To escape the fear of an uncertain start to the school year, I find myself reading more than ever before. I’ve always enjoyed reading, but in this season of social distancing and remote learning, it feels different. Lately, I find myself thinking of my students and considering how I can nurture their independent reading within my virtual classroom. Even with limited access, I do believe it’s not only possible but also necessary for my students to continue turning toward reading in challenging times or to fall in love with it for the first time. My hope is that, as readers, we can continue to grow and have our independent reading take on a new significance. Here are some suggestions of how you can encourage independent reading.

Host a book show-and-tell

Go “old school” and host a reading show-and-tell. Invite students to share their favorite book or what they’re currently reading. This is also a great way to introduce new authors and genres.

Invite guest readers

Although there are many online read-aloud resources available, students might be more interested to see familiar faces or be read to by someone with an authentic connection to the class. You can invite other educators, local libraries, or students’ family members and caregivers to read aloud.
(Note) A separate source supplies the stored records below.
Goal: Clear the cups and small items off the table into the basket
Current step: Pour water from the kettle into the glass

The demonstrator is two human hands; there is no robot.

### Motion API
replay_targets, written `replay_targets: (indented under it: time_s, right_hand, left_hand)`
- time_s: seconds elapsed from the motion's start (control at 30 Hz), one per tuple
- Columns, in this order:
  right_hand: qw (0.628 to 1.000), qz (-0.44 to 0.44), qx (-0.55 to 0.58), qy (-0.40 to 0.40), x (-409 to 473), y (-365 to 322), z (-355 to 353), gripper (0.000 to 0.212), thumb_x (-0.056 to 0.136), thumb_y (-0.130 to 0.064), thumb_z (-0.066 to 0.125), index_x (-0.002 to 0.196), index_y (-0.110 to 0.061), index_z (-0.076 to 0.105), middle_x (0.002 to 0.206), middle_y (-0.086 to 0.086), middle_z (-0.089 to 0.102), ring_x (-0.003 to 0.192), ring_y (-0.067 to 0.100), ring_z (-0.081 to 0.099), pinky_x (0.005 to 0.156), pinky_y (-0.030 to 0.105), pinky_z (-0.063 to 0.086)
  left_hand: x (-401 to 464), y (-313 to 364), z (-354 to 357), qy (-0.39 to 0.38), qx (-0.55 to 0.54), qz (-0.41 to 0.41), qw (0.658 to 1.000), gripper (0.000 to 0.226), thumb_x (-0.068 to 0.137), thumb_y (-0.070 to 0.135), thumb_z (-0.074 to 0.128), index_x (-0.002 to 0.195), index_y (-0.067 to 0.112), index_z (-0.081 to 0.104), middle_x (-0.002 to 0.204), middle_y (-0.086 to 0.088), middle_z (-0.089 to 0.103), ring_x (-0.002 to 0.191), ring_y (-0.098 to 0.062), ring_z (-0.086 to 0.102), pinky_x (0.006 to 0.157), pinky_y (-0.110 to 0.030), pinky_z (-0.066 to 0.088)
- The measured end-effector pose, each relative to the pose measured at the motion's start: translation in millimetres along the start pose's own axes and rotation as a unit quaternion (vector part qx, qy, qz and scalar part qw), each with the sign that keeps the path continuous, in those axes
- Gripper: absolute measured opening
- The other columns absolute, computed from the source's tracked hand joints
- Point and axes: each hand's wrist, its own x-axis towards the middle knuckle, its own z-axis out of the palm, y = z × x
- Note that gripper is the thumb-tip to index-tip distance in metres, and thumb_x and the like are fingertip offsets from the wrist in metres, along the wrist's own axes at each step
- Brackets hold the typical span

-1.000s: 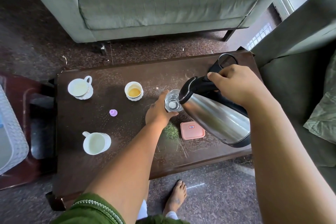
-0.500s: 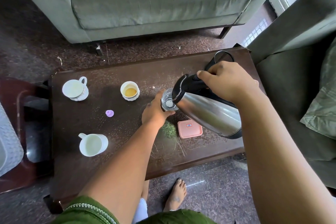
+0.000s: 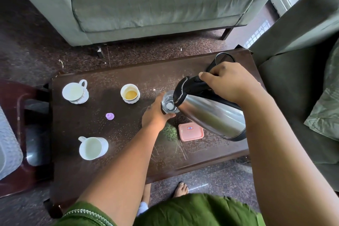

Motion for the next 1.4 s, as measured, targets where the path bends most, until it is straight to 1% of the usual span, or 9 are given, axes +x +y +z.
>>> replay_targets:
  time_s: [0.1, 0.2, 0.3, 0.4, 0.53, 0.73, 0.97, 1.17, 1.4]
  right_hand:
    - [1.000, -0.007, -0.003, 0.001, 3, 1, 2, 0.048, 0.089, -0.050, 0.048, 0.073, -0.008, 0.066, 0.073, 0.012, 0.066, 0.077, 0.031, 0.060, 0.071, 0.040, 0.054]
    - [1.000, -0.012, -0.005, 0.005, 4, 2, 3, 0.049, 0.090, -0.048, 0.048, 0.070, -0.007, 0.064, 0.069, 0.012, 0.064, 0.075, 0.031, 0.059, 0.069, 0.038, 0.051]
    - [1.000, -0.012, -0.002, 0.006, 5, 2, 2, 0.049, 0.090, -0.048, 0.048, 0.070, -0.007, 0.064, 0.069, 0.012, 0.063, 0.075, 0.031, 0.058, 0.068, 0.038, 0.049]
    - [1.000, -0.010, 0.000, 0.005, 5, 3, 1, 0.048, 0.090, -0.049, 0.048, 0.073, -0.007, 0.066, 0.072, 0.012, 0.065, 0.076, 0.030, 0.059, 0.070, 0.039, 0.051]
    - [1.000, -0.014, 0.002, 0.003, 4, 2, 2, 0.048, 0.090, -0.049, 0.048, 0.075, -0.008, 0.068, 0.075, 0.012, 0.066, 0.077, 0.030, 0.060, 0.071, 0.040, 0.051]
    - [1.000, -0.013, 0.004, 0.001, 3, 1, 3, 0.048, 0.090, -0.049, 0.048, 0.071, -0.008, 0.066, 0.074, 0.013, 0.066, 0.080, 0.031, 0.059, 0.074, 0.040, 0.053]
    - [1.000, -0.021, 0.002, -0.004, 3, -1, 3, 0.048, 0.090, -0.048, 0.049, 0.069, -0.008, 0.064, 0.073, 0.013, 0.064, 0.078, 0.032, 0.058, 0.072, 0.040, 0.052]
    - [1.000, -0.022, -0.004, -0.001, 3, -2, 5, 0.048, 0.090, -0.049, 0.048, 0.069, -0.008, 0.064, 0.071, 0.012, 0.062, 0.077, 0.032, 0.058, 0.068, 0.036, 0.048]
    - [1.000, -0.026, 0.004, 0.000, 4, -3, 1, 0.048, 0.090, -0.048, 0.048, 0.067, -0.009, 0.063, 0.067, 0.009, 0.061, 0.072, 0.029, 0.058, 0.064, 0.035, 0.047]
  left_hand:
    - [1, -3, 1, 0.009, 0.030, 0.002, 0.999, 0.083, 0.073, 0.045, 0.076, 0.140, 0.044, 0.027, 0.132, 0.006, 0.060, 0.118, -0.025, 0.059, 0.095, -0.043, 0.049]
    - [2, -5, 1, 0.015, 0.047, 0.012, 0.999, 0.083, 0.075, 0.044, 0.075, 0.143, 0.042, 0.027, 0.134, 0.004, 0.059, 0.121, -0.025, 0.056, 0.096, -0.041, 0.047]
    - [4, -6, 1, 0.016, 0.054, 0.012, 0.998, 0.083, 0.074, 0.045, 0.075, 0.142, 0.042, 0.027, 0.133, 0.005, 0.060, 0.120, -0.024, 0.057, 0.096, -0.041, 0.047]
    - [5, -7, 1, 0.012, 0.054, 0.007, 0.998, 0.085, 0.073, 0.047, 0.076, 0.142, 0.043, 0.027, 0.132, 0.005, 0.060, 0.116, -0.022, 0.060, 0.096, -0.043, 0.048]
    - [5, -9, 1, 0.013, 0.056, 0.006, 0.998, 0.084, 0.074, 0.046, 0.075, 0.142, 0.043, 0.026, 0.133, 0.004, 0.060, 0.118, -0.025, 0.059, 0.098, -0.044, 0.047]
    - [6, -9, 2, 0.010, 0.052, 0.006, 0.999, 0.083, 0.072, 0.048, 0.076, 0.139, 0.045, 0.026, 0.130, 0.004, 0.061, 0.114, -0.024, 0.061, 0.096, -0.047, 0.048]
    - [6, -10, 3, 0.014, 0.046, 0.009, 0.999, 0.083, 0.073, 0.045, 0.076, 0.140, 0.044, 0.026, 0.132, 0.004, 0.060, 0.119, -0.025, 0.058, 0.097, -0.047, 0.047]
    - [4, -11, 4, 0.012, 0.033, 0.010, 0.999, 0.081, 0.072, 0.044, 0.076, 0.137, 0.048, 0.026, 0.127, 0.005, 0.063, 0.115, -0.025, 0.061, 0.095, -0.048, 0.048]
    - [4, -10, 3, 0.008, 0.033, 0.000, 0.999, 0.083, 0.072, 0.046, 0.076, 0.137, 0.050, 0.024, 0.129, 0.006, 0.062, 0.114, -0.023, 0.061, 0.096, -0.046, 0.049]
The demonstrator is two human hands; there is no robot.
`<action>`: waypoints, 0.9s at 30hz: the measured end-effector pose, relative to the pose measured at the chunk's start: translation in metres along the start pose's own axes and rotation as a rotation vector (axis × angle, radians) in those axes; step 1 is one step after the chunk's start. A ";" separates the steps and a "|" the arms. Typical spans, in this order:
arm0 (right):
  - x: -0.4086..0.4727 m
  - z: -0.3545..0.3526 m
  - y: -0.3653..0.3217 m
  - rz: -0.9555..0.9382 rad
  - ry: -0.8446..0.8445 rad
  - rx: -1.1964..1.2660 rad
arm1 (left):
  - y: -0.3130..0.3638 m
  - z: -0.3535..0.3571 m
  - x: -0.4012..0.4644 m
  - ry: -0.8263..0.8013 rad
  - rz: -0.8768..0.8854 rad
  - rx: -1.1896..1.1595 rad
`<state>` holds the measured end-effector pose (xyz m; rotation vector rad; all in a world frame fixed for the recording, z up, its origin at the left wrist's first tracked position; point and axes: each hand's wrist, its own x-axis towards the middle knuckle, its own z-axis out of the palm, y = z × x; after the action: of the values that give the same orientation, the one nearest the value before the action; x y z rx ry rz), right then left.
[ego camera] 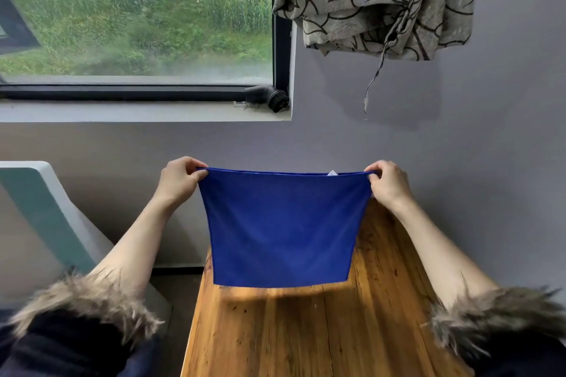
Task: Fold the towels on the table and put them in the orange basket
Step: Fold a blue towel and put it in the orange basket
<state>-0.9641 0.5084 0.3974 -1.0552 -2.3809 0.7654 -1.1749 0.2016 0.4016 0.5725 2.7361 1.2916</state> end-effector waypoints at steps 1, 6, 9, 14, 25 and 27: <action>0.003 0.001 -0.002 0.018 0.027 0.028 | 0.001 0.003 0.003 0.013 0.005 -0.032; 0.004 -0.008 -0.005 -0.002 0.148 0.179 | 0.010 -0.001 -0.010 0.051 0.107 -0.260; -0.010 -0.006 0.008 -0.047 0.175 0.260 | 0.002 -0.002 -0.038 0.029 0.147 -0.367; -0.067 0.017 0.059 -0.040 0.078 0.330 | -0.049 0.020 -0.101 -0.098 0.082 -0.327; -0.206 0.068 0.188 0.408 -0.461 0.151 | -0.161 0.076 -0.222 -0.599 -0.383 -0.146; -0.213 0.067 0.196 0.473 -0.501 0.165 | -0.163 0.079 -0.229 -0.638 -0.436 -0.149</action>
<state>-0.7659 0.4336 0.1894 -1.5202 -2.4115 1.5208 -0.9951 0.0833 0.2038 0.2802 2.0662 0.9761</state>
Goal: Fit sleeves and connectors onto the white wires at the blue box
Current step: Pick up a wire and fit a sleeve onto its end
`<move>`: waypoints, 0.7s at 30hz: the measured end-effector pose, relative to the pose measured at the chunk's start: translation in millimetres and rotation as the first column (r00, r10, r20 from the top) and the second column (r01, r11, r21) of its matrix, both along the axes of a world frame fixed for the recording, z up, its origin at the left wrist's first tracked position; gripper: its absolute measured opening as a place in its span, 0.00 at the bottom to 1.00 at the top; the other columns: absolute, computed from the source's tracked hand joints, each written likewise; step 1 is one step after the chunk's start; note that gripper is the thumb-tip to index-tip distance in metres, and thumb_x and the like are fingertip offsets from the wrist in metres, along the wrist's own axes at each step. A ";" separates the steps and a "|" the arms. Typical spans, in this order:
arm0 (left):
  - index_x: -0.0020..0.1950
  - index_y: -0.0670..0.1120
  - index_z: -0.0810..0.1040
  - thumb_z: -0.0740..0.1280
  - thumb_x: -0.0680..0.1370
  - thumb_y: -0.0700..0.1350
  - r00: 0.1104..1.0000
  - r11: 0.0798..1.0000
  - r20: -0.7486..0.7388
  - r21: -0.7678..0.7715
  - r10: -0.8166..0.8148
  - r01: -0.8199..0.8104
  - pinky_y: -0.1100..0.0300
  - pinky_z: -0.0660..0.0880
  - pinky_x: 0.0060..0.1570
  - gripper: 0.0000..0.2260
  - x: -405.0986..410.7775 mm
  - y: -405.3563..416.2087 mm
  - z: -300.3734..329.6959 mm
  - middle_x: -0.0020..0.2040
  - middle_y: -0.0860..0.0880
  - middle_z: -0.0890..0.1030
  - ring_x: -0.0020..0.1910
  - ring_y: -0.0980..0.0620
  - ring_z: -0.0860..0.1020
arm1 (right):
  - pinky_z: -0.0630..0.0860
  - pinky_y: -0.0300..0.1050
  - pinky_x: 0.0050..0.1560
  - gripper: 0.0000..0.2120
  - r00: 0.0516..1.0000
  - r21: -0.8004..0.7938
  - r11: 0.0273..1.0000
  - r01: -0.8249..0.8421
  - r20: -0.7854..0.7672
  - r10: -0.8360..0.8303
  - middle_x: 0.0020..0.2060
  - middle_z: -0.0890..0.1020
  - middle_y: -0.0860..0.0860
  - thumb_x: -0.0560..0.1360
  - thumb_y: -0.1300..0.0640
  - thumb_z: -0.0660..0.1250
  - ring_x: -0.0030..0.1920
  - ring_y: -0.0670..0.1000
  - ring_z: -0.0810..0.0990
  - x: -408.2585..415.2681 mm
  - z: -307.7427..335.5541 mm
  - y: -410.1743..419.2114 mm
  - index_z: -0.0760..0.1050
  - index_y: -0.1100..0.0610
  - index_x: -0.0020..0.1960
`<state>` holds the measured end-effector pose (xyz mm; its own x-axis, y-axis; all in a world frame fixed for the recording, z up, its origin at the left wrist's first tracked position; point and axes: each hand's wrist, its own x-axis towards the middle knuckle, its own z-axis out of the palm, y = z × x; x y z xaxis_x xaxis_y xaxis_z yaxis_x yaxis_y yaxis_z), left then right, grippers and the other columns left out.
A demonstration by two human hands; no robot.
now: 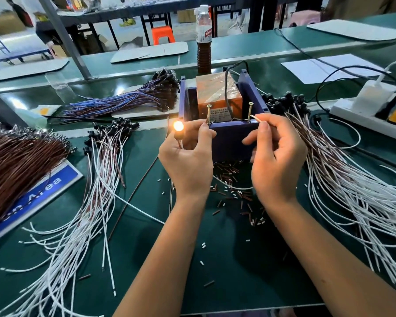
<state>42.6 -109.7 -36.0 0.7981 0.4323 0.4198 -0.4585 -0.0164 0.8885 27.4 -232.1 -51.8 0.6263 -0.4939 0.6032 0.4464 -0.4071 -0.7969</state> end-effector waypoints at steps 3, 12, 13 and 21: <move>0.46 0.40 0.84 0.72 0.78 0.36 1.000 1.000 0.014 -0.007 0.002 -0.002 0.66 0.78 0.41 0.03 -3.1 0.1 1.7 0.37 0.49 0.86 0.37 0.53 0.84 | 0.78 0.56 0.34 0.10 1.000 0.022 1.000 -0.020 -0.010 0.020 0.37 0.84 0.48 0.86 0.56 0.60 0.32 0.48 0.80 -0.8 1.1 -0.5 0.80 0.58 0.58; 0.47 0.40 0.83 0.70 0.80 0.36 0.977 0.978 0.077 -0.049 -0.197 0.201 0.65 0.76 0.41 0.03 -29.3 -15.4 22.8 0.39 0.47 0.87 0.38 0.54 0.84 | 0.75 0.43 0.33 0.06 1.000 -0.003 1.000 -0.014 -0.012 0.014 0.34 0.85 0.49 0.84 0.60 0.61 0.27 0.50 0.79 -18.8 38.0 -47.0 0.77 0.54 0.57; 0.47 0.39 0.84 0.70 0.80 0.36 0.968 0.970 0.079 -0.029 -0.240 0.243 0.65 0.77 0.42 0.03 -30.4 -24.2 27.8 0.39 0.47 0.87 0.39 0.53 0.84 | 0.75 0.41 0.33 0.07 0.999 -0.054 0.998 0.009 -0.039 -0.011 0.33 0.85 0.48 0.83 0.59 0.62 0.28 0.49 0.80 -20.4 46.7 -61.5 0.78 0.53 0.54; 0.44 0.43 0.85 0.62 0.85 0.49 0.881 0.875 -0.168 0.136 -0.442 0.465 0.71 0.72 0.33 0.17 -20.7 -102.6 63.2 0.39 0.45 0.86 0.36 0.52 0.81 | 0.82 0.62 0.55 0.16 0.888 -0.478 0.868 0.136 -0.330 -0.321 0.45 0.86 0.48 0.76 0.39 0.60 0.47 0.54 0.85 -52.1 103.9 -187.2 0.83 0.43 0.53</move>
<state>21.9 -212.3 27.1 0.9407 -0.0577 0.3342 -0.3341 0.0127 0.9425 -24.7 -419.3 52.1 0.7540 -0.4011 0.5202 -0.0098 -0.7987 -0.6016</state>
Don’t be afraid to ask students who they would like to invite to a virtual read-aloud. It’s the perfect way to have your students experience new reading styles and continue to build school community.

Match reading buddies

Get to know your students’ reading interests by having them complete a reading interest survey. This will not only provide you with a wealth of information but also reveal which students have similar reading interests so that you can pair them. Encourage reading buddies to check in on each other to offer motivation and book recommendations.

Establish online book clubs

Reading is a social act. Join students together within an online book club using Zoom video breakout rooms. As the meeting host, you can start with the whole class and then place students into sub-meetings for discussions. You will be able to switch between these sub-meetings at any time.

Lead by example

Sharing your reading life is important, and you can do that easily with your students by using the Chrome extension Currently Reading for Gmail. Select the books you are currently reading from their database, and the titles will appear automatically in your email signature for your email recipients to see.

Promote audiobooks

One way to lure students into reading is through audiobooks. Audiobooks provide support for readers of all ages and allow students to hear fluent reading. Promote sites that offer free audiobooks, such as the following:

Encourage book talks

There are limitless possibilities for students to share their reading digitally, but Flipgrid and Padlet are two of my favorites. Allow students to choose which platform they feel comfortable using and have them share their reading and react to posts from their classmates.

Online learning can be stressful for everyone, but supporting independent reading remotely shouldn’t be. There is no one-size-fits-all answer, but providing motivation and encouragement for reading is a good start.